Dr. Patrick  J.  DiMario   is currently working as a Professor  in the Department of Department of Biological Sciences, Louisiana State University , USA. His research interests includes nucleolar-specific proteins, mostly Nopp140, but also fibrillarin, nucleostemin, and Nop56. He is serving as an editorial member and reviewer of several international reputed journals. Dr. Patrick  J.  DiMario   is the member of many international affiliations. He has successfully completed his Administrative responsibilities. He has authored of many research articles/books related to nucleolar-specific proteins, mostly Nopp140, but also fibrillarin, nucleostemin, and Nop56.

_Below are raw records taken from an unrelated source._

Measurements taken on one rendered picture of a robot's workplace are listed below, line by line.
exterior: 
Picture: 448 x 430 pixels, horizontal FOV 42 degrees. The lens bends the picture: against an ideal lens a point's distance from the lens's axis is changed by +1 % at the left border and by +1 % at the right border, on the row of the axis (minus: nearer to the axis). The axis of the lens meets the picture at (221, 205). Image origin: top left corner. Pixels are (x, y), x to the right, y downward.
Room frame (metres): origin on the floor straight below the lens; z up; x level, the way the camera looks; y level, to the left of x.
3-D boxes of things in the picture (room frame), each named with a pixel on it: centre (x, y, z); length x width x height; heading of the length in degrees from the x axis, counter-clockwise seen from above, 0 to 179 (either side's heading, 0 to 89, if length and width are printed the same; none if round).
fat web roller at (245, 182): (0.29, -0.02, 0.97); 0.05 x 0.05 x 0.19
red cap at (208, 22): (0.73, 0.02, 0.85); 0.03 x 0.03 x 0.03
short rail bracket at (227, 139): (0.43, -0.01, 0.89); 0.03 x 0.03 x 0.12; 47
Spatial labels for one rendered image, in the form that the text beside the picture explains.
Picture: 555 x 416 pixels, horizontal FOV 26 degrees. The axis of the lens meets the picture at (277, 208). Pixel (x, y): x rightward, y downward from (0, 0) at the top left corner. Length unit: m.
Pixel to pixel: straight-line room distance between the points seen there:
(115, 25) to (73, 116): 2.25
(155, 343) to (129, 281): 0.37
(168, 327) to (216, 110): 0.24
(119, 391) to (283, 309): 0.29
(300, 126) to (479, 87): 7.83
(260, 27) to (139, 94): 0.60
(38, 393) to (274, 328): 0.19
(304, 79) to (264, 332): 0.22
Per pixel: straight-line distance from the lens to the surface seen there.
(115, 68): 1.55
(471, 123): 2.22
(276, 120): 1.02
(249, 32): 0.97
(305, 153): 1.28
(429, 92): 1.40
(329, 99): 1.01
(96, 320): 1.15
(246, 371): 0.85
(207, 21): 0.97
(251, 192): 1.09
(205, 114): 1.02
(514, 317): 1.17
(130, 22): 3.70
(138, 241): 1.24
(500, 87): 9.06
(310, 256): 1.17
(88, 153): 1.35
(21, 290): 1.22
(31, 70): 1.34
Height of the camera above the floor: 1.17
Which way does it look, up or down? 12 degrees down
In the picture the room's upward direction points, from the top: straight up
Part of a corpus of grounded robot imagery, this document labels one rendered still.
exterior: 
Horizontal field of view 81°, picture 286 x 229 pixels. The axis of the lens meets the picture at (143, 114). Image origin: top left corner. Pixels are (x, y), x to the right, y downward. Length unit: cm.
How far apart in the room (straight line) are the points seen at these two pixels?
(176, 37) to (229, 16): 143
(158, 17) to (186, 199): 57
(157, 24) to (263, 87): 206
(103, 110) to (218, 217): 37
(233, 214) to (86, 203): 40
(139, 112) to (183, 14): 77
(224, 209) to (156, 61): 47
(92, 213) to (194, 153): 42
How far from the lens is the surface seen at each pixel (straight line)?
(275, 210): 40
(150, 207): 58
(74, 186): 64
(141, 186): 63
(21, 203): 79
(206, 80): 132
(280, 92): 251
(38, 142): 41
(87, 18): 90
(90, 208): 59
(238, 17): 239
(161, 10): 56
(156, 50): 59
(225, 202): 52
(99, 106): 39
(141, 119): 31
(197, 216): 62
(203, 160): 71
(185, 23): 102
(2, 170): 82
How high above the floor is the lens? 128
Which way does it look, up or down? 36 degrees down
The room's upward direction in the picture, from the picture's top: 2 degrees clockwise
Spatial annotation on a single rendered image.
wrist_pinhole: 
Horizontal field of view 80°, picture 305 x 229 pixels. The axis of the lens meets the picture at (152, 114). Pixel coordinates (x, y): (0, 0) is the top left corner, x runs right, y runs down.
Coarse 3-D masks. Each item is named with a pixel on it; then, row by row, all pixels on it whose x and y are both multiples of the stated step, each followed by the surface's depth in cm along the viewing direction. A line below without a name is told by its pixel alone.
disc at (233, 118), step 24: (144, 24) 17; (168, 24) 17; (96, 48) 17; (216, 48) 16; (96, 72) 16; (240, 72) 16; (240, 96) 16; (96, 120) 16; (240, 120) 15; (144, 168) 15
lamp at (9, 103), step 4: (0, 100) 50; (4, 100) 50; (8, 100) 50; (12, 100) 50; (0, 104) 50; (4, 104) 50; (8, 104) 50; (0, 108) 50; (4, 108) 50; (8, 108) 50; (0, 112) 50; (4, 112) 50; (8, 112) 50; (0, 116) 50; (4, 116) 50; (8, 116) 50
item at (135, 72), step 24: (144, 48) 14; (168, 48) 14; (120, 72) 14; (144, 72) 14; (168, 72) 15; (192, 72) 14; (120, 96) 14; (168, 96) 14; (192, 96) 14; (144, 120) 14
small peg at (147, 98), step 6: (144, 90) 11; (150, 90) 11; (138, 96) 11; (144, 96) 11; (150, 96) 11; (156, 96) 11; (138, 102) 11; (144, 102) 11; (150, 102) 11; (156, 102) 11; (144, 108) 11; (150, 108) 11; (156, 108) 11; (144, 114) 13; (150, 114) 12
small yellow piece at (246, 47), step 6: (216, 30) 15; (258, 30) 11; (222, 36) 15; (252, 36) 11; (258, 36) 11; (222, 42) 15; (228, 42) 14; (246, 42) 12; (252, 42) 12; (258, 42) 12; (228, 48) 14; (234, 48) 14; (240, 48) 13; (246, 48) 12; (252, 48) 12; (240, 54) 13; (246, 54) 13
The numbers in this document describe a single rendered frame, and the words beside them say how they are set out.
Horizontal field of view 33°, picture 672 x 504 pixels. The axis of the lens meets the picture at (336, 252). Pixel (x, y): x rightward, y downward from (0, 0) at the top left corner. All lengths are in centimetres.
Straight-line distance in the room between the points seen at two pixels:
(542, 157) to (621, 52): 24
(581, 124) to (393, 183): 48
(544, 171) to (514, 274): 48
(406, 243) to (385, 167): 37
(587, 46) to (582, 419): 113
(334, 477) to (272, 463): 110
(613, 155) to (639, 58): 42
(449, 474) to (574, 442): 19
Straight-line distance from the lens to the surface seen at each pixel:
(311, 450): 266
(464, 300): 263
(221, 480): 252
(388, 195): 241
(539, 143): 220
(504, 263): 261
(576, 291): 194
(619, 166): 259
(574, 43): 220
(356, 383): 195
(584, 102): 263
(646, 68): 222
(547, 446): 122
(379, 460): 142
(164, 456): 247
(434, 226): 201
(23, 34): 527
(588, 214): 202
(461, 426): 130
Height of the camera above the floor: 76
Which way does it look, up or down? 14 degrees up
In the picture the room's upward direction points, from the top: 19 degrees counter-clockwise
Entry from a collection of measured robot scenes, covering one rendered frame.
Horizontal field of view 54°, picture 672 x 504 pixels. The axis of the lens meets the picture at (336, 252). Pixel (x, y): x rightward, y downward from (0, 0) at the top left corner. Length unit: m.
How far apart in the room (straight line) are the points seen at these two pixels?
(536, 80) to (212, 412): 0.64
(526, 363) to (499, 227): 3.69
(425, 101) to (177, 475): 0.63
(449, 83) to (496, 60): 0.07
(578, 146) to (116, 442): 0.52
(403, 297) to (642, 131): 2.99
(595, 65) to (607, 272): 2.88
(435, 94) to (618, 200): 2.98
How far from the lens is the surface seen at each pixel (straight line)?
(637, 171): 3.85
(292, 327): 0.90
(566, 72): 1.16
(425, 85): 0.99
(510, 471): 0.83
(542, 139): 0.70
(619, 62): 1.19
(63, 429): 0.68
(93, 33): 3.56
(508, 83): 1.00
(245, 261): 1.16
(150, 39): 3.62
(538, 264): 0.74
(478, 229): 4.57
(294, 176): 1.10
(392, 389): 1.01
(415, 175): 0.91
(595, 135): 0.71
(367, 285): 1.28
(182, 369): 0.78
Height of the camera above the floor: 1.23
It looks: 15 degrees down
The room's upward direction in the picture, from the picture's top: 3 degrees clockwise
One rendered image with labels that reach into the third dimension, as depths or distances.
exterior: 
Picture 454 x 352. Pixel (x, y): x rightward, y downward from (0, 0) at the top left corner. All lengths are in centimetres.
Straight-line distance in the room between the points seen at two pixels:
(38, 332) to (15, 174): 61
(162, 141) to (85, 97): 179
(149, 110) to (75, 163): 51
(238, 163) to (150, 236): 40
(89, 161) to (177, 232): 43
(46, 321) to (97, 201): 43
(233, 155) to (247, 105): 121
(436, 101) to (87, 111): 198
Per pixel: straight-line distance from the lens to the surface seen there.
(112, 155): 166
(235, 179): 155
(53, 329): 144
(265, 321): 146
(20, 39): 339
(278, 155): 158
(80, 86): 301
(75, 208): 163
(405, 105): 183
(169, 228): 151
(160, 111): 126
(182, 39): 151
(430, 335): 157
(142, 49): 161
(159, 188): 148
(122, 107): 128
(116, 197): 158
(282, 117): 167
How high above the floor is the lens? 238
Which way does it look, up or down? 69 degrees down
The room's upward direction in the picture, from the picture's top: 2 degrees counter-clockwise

My laboratory is interested in pursuing questions regarding the structure and function of the nucleolus, the eukaryotic organelle that assembles ribosomal subunits and performs several recently discovered functions in small nuclear RNA processing. Our current efforts focus on nucleoli in Drosophila which affords a vast array of molecular and genetic tools to dissect nucleolar function. We are particularly interested in nucleolar-specific proteins, mostly Nopp140, but also fibrillarin, nucleostemin, and Nop56. The Nopp140 gene in Drosophila (see http://flybase.bio.indiana.edu/ for a complete description) encodes two potential isoforms by alternative splicing. The first isoform, Nopp140-True, is a close sequence homologue to mammalian Nopp140. The second, Nopp140-RGG, is identical to the first throughout most of its length, except that the highly conserved carboxy terminus normally found in Nopp140 proteins is replaced by a RGG-rich domain much like that found in vertebrate nucleolin and fibrillarin proteins. We have recently transformed D. melanogaster to express GFP-tagged versions of the two isoforms and to express RNAi in a GAL4-mediated tissue-specific manner to knock down endogenous Nopp140 expression. Current and future research efforts include: • determining the cell type expression patterns for the two Nopp140 isoforms during embryonic and larval development, and then later in adults; • using GFP-tagged Nopp140 isoforms as cytological markers for the study of nucleologenesis in early Drosophila embryos; • using GFP-tagged Nopp140 isoforms as cytological markers in genetic backgrounds that disrupt normal nucleolar structure and function (e.g. the many bobbed and Minute mutations), • using RNAi to knock down the respective transcripts encoding Nopp140 and other nucleolar proteins; • establishing the relationship between Drosophila’s Minute syndrome observed by RNAi knock down of Nopp140 and the human Treacher Collins syndrome (craniofacial birth defects) caused by mutations in treacle, a nucleolar protein very similar to Nopp140.